BRIEF: All entries are to be reproduced exactly; the pictures are to be omitted.

(Source data)
=======
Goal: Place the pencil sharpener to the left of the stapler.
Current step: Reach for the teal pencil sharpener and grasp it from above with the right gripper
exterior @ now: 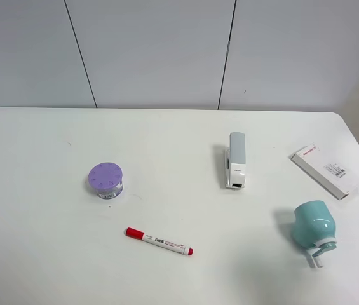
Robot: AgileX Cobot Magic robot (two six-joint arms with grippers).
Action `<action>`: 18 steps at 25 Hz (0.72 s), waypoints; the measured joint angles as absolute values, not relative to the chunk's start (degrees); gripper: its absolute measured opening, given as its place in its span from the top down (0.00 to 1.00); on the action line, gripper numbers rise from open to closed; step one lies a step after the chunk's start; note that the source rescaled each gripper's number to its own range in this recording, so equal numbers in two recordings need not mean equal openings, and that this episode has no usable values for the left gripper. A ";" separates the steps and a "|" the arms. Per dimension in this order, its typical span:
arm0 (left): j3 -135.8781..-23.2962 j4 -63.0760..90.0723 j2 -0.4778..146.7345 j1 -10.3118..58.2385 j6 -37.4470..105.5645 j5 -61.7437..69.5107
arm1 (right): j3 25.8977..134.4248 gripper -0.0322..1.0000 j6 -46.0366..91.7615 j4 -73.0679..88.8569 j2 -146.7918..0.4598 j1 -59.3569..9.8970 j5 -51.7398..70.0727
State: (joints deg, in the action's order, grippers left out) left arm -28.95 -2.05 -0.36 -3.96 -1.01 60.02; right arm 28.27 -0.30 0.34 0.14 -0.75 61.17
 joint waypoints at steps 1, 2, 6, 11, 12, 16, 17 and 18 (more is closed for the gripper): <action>-28.95 -2.05 -0.36 -3.96 -1.01 60.02 | 28.27 0.09 -0.30 0.34 0.14 -0.75 61.17; -28.95 -2.05 -0.36 -3.96 -1.01 60.02 | 28.27 0.09 -0.30 0.34 0.14 -0.75 61.17; -28.95 -2.05 -0.36 -3.96 -1.01 60.02 | 28.27 0.09 -0.30 0.39 0.14 -0.75 61.17; -28.95 -2.05 -0.36 -3.96 -1.01 60.02 | 28.27 0.09 -0.30 0.39 0.14 -0.75 61.17; -28.95 -2.05 -0.36 -3.96 -1.01 60.02 | 28.27 0.09 -0.30 0.39 0.14 -0.75 61.17; -28.95 -2.05 -0.36 -3.96 -1.01 60.02 | 28.27 0.09 -2.16 0.61 -0.73 -0.75 61.12; -28.95 -2.05 -0.36 -3.96 -1.01 60.02 | 28.27 0.09 -3.51 1.37 -2.10 -0.75 61.17; -28.95 -2.05 -0.36 -3.96 -1.01 60.02 | 28.35 0.09 -4.51 2.53 -3.72 -0.75 61.23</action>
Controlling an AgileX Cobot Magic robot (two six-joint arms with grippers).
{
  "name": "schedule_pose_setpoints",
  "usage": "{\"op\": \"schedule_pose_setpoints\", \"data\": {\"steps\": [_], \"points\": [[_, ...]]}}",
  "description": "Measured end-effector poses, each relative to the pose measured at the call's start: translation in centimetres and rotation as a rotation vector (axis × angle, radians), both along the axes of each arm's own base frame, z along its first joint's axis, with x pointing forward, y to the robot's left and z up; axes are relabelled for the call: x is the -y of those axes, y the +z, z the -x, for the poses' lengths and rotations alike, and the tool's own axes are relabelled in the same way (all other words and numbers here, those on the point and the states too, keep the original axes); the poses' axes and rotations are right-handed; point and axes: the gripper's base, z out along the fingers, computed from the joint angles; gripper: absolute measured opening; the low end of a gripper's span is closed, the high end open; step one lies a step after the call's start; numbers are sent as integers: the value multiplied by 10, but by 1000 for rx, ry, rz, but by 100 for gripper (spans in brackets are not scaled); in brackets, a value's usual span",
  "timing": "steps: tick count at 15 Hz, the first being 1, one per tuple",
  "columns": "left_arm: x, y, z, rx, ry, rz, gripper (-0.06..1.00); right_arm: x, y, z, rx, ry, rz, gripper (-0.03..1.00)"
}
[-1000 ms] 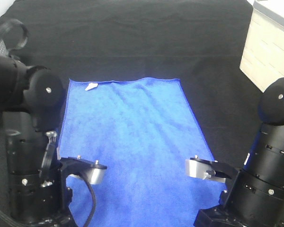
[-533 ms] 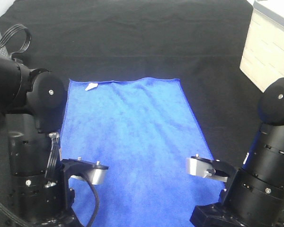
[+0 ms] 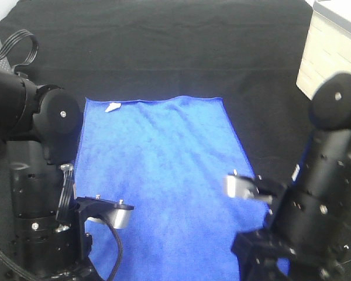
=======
SOLUTION:
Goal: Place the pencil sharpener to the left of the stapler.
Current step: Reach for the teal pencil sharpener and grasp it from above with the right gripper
exterior @ now: 
Robot: AgileX Cobot Magic robot (two six-joint arms with grippers).
Action `<action>`: 18 steps at 25 Hz (0.72 s), waypoints; the measured joint angles as absolute values, not relative to the chunk's start (degrees); gripper: its absolute measured opening, given as its place in its span from the top down (0.00 to 1.00); on the action line, gripper numbers rise from open to closed; step one lies a step after the chunk's start; note that the source rescaled each gripper's number to its own range in this recording, so equal numbers in two recordings need not mean equal openings, and that this episode has no usable values for the left gripper. A ";" separates the steps and a "|" the arms. Per dimension in this order, its typical span:
arm0 (left): j3 -135.8781..-23.2962 j4 -63.0760..90.0723 j2 -0.4778..146.7345 j1 -10.3118..58.2385 j6 -37.4470..105.5645 j5 -61.7437..69.5107
arm1 (right): j3 25.8977..134.4248 gripper -0.0322..1.0000 j6 -46.0366..91.7615 j4 -73.0679..88.8569 j2 -146.7918..0.4598 j1 -59.3569..9.8970 j5 -51.7398..70.0727
State: (joints deg, in the action's order, grippers left out) left arm -28.95 -2.05 -0.36 -3.96 -1.01 60.02; right arm 28.27 -0.30 0.34 0.14 -0.75 61.17
 joint waypoints at steps 1, 2, 6, 11, 12, 16, 17 and 18 (more is closed for the gripper): <action>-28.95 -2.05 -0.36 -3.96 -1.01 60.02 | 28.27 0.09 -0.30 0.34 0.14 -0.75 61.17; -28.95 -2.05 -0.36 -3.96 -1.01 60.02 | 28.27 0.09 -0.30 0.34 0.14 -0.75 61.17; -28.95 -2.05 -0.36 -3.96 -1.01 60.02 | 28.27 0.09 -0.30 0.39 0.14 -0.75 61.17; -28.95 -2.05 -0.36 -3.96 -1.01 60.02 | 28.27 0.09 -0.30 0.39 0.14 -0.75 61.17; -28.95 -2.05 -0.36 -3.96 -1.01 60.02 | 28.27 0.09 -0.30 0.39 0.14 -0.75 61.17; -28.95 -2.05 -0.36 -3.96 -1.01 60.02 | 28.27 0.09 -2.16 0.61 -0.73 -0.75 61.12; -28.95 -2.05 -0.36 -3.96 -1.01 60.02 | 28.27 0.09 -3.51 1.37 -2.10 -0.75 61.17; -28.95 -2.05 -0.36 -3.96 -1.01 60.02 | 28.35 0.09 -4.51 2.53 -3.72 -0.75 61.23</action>
Controlling an AgileX Cobot Magic robot (two six-joint arms with grippers).
{
  "name": "schedule_pose_setpoints",
  "usage": "{\"op\": \"schedule_pose_setpoints\", \"data\": {\"steps\": [_], \"points\": [[_, ...]]}}",
  "description": "Measured end-effector poses, each relative to the pose measured at the call's start: translation in centimetres and rotation as a rotation vector (axis × angle, radians), both along the axes of each arm's own base frame, z along its first joint's axis, with x pointing forward, y to the robot's left and z up; axes are relabelled for the call: x is the -y of those axes, y the +z, z the -x, for the poses' lengths and rotations alike, and the tool's own axes are relabelled in the same way (all other words and numbers here, those on the point and the states too, keep the original axes); the poses' axes and rotations are right-handed; point and axes: the gripper's base, z out along the fingers, computed from the joint angles; gripper: absolute measured opening; the low end of a gripper's span is closed, the high end open; step one lies a step after the call's start; numbers are sent as integers: the value multiplied by 10, but by 1000 for rx, ry, rz, but by 100 for gripper (spans in brackets are not scaled); in brackets, a value's usual span",
  "timing": "steps: tick count at 15 Hz, the first being 1, one per tuple",
  "columns": "left_arm: x, y, z, rx, ry, rz, gripper (-0.06..1.00); right_arm: x, y, z, rx, ry, rz, gripper (-0.03..1.00)"
}
[-1000 ms] 
[-533 ms] 
[+0 ms] 

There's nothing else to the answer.